EXERCISE INSTRUCTIONS → Transcribe the whole listing below without changing a word, but leave out every image.

++++++++

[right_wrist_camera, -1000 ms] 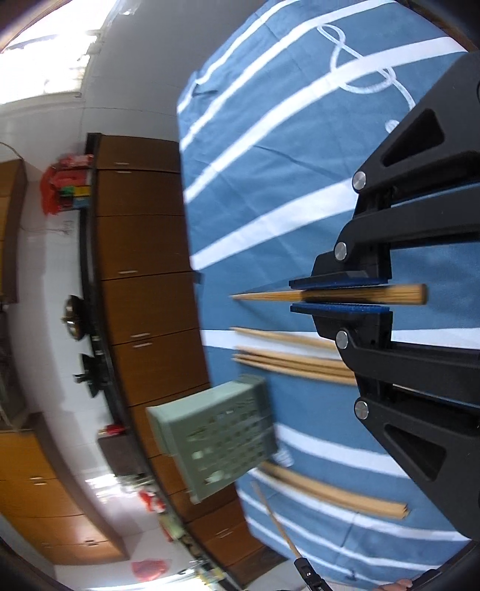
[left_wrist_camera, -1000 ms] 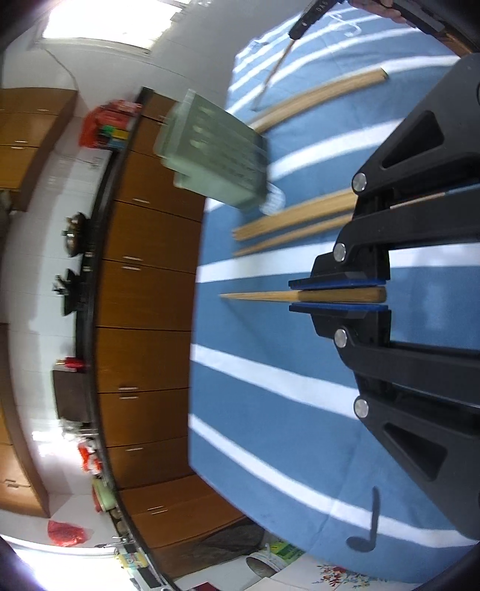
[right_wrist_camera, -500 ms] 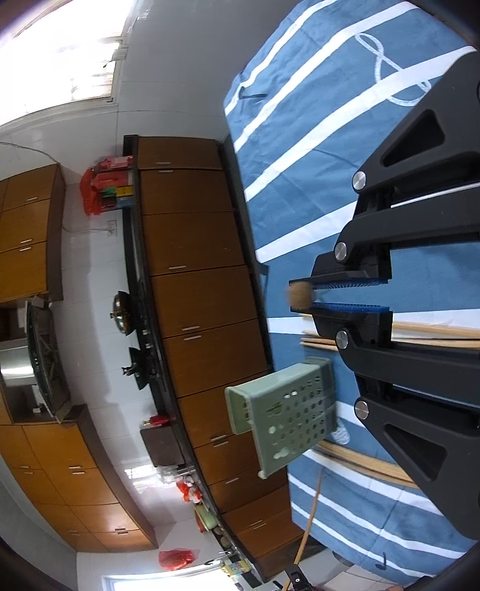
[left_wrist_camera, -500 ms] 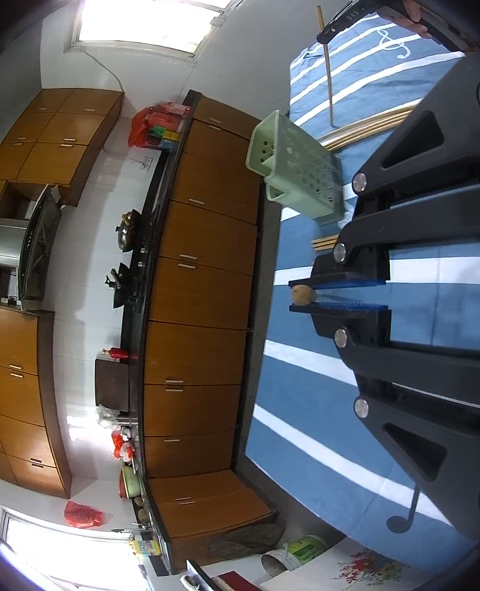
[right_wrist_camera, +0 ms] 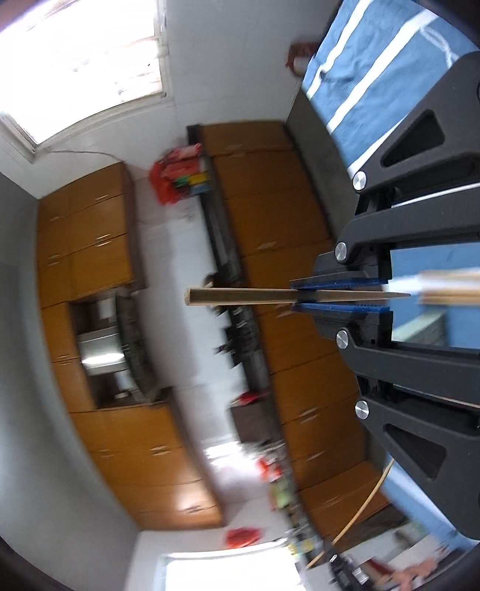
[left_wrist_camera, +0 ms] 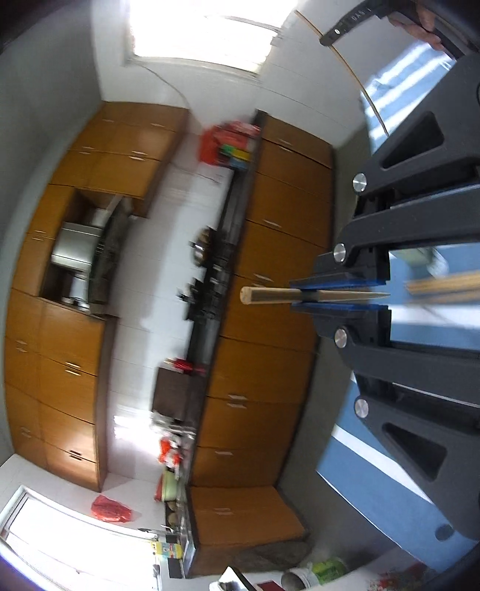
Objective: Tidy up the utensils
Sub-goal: 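Lift both held chopsticks and carry them above the green utensil holder, then open both tools to drop the chopsticks into the green holder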
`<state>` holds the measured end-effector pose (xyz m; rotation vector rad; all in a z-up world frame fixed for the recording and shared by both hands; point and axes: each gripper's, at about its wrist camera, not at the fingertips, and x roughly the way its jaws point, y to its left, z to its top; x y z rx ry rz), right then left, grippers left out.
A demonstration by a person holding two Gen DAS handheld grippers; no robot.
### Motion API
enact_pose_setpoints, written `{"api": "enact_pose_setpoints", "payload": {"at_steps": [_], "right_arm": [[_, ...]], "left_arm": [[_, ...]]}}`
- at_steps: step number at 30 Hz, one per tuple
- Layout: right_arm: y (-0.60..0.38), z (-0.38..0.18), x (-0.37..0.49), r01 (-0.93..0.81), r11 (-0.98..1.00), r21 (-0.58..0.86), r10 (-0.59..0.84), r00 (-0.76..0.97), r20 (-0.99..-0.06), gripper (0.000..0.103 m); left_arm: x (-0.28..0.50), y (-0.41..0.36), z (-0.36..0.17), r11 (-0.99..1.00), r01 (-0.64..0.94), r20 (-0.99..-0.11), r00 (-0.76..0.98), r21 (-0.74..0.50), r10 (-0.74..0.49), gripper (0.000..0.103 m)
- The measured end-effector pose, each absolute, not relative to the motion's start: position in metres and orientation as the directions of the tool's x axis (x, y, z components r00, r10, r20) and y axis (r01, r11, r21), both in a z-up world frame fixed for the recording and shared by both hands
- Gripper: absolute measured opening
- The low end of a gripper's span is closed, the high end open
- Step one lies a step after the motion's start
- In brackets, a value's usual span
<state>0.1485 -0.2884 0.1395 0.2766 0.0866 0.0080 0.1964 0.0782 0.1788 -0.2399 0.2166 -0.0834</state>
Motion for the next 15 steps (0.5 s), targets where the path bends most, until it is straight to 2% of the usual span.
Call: {"api": "enact_pose_setpoints", "payload": {"at_steps": [3,6,15], "right_arm": [[-0.281,0.157,0.151,-0.068,0.949,0.307,0.076,0.997,-0.011,0.008],[-0.266,0.161,0.16,-0.117,0.951,0.287,0.12,0.993,0.005,0.008],[-0.243,0.114,0.212,-0.105,0.961,0.257,0.154,0.972,-0.179,0.008]], "left_arm": [[0.197,0.067,0.2,0.959,0.094,-0.137,0.981,-0.269,-0.135,0.007],[0.202,0.047,0.209,0.947,0.15,-0.106,0.977,-0.284,-0.187,0.007],[0.248,0.0,0.147,0.944,0.194,-0.259,0.929,-0.266,-0.263,0.007]]}}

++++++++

TASK RESPONSE →
[right_wrist_camera, -1000 ms] 
[left_wrist_camera, -1000 ms] 
[right_wrist_camera, -500 ms] 
[left_wrist_camera, -500 ms] 
[right_wrist_camera, +0 ms] 
[left_wrist_camera, +0 ms] 
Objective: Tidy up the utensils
Sub-goal: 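Lift both held chopsticks and carry them above the green utensil holder, then open both tools to drop the chopsticks into the green holder
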`<state>` holds the measured end-effector pose (xyz m; rotation vector rad; all in a z-up world frame fixed for the recording and shared by both hands; point and axes: each gripper's, at about its wrist camera, not at the fingertips, and x roughly the way its jaws point, y to its left, z to its top; x y z rx ry rz), right then left, grippers left out.
A demonstration by a person holding two Gen DAS handheld grippers; no robot.
### Motion API
enact_pose_setpoints, written `{"api": "enact_pose_setpoints", "payload": {"at_steps": [_], "right_arm": [[_, ...]], "left_arm": [[_, ...]]}}`
- at_steps: step number at 30 Hz, one per tuple
- Layout: right_arm: y (-0.60..0.38), z (-0.38..0.18), x (-0.37..0.49), r01 (-0.93..0.81), r11 (-0.98..1.00), r21 (-0.58..0.86), r10 (-0.59..0.84), r00 (-0.76..0.97), r20 (-0.99..-0.06), gripper (0.000..0.103 m); left_arm: x (-0.28..0.50), y (-0.41..0.36), z (-0.36..0.17), r11 (-0.99..1.00), r01 (-0.64..0.94), r20 (-0.99..-0.11), r00 (-0.76..0.98), r21 (-0.74..0.50), r10 (-0.74..0.49), gripper (0.000..0.103 m)
- The measured end-effector pose, each absolute, not relative to the motion's start: position in metres and orientation as the directions of the tool's x axis (x, y, z components r00, r10, r20) and y axis (r01, r11, r21), both in a z-up world frame fixed for the recording and shared by both hands
- Gripper: absolute measured opening
- The low end of a gripper's span is closed, the high end open
- Step one lies a step after the motion's start
- In brackets, a value's usual span
<state>0.1485 -0.2884 0.1395 0.2766 0.0866 0.0080 0.1964 0.0782 0.1788 -0.2399 0.2166 -0.0834</state>
Motion for the next 15 steps (0.5 s), targets where the path bends most, until it is straight to 2% of the usual span.
Call: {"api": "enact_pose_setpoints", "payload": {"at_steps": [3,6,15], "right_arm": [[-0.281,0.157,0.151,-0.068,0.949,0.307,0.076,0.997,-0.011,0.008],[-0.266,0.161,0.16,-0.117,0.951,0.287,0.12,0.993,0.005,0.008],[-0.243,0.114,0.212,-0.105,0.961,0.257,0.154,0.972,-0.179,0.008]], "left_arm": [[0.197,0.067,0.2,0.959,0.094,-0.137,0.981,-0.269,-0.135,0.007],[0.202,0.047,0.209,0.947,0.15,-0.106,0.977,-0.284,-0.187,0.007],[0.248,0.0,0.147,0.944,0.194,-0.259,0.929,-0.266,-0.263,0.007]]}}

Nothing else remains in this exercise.